A new AI chatbot app with emotional intelligence raises questions about the future of human-like AI interactions.
Key details about Hume AI’s EVI chatbot for iOS: Hume AI, a US-based research lab focused on AI optimized for human well-being, has launched an iOS app called Hume: Your Personal AI, featuring an emotional AI chatbot named Kora.
- The app integrates Anthropic’s Claude 3.5 Sonnet large language model to power the chat functionality, promising improved humor recognition compared to other AI models.
- Hume’s “empathetic AI” approach involves making the chatbot’s voice responses more lifelike and allowing it to analyze the user’s tone of voice, though in practice the author found it only marginally better than open-source alternatives.
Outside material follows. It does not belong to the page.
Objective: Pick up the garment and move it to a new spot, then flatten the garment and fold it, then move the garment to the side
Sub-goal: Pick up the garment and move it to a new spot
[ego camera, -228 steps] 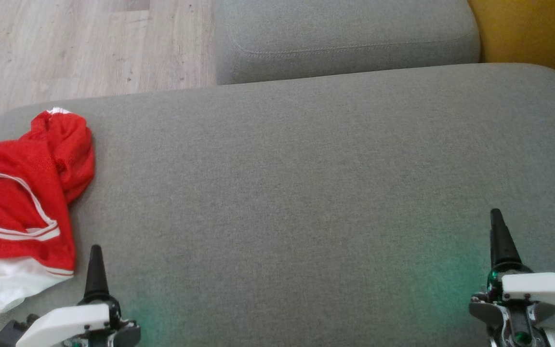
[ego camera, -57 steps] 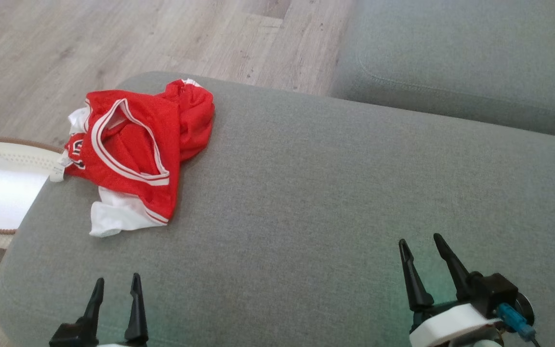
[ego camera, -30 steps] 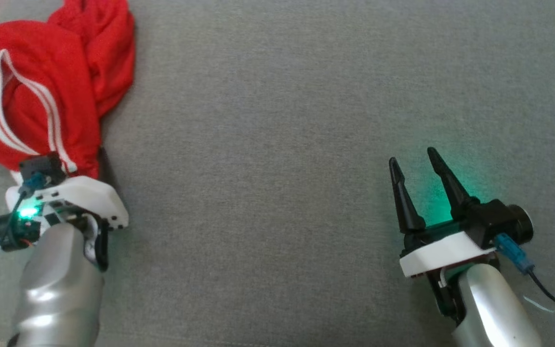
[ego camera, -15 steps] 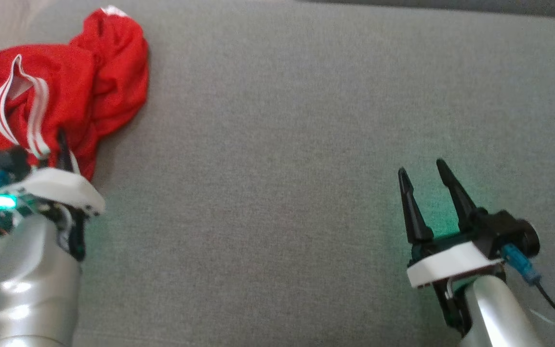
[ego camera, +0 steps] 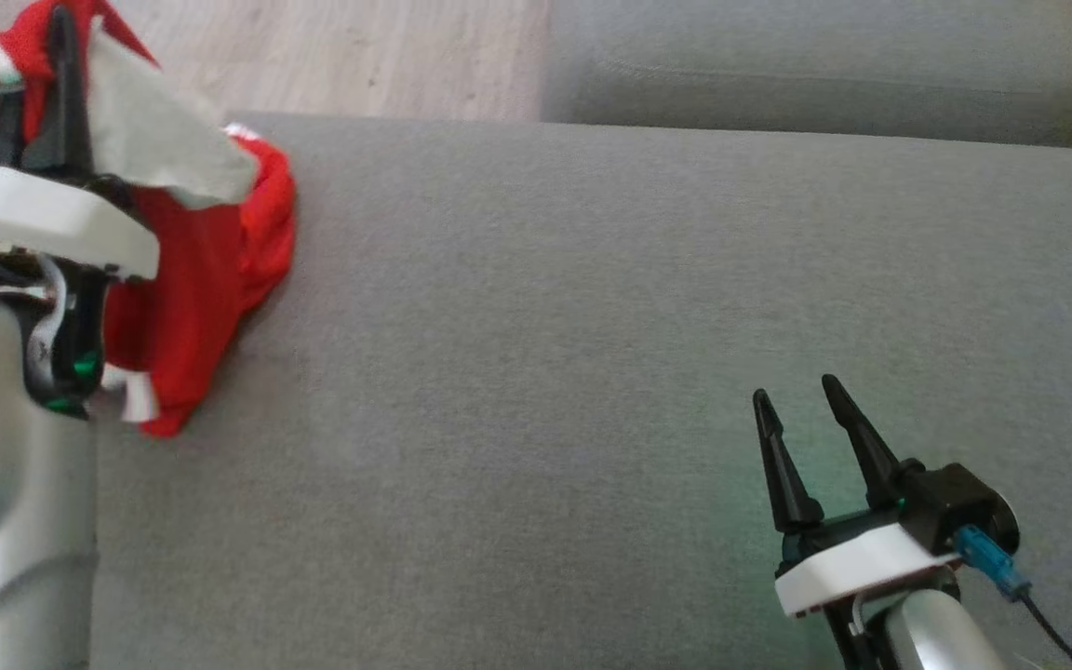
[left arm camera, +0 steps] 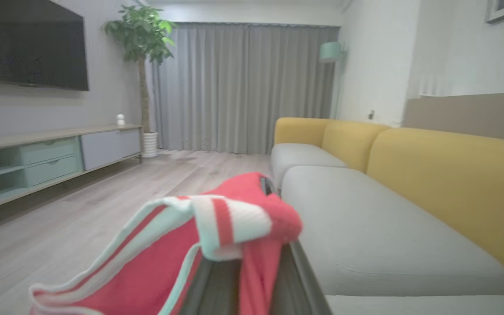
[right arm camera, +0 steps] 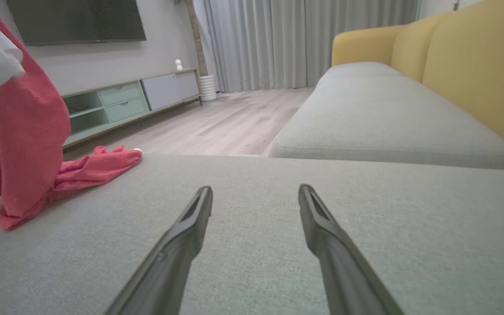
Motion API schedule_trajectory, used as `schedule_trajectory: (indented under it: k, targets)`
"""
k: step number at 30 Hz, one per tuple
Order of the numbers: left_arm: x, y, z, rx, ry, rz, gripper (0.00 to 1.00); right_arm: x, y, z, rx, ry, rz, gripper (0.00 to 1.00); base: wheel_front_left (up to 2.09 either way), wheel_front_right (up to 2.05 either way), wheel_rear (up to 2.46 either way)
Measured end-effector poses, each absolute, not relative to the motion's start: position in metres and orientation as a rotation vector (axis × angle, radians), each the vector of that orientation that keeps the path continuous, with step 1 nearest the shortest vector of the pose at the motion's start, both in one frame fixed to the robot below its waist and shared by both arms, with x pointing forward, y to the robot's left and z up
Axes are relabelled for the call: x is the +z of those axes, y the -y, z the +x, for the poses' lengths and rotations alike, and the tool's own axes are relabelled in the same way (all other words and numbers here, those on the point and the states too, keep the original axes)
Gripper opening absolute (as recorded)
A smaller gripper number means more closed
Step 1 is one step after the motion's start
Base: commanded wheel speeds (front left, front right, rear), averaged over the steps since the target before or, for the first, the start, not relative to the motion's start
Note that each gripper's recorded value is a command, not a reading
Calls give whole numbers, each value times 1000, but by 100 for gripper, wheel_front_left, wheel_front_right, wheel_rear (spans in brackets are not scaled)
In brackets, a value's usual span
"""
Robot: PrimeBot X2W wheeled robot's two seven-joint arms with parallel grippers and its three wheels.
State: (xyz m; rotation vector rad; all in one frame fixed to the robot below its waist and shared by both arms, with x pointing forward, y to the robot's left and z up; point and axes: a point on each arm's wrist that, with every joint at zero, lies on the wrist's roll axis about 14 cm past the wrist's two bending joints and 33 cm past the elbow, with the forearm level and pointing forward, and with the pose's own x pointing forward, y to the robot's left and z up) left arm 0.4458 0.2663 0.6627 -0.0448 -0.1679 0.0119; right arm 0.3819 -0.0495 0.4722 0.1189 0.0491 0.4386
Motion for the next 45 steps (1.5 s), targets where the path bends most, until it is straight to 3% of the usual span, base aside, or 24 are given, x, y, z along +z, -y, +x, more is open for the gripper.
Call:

- The technology is also available as a commercial API, allowing companies to create more user-friendly, engaging chatbots with emotional expression and custom voices, albeit at a significant per-minute cost.
Putting Hume’s chatbot to the test: The author tested the web-based demo of Hume’s API and found that, despite on-screen graphics indicating the bot’s emotional state, there was no major difference compared to results from an open-source language model.
- The underlying “empathetic large language model” is trained using reinforcement learning focused on human expression.
- Video avatar company Synthesia is reportedly using Hume’s technology for its AI-generated characters, suggesting applications in customer-facing roles.
Broader implications for emotional AI: The release of Hume’s emotionally intelligent chatbot app highlights an intensifying race to create increasingly personalized, human-like AI assistants.
- The author references the cultural impact of the AI assistant in the movie “Her”, jokingly attributing the current wave of emotionally aware AI to people’s fascination with that type of sci-fi human-AI interaction.
- As AI companies compete to make chatbots more emotionally astute and engaging, concerns may emerge about the psychological impact and risk of manipulation when AIs can convincingly mimic human empathy and emotional bonding.
In summary, while Hume’s EVI app provides a glimpse into a future where AI chatbots are increasingly attuned to users’ emotions, it remains to be seen whether this technology will have meaningful benefits or unintended consequences as it becomes more sophisticated and human-like. The author’s hands-on test suggests the current iteration may not yet live up to the hype.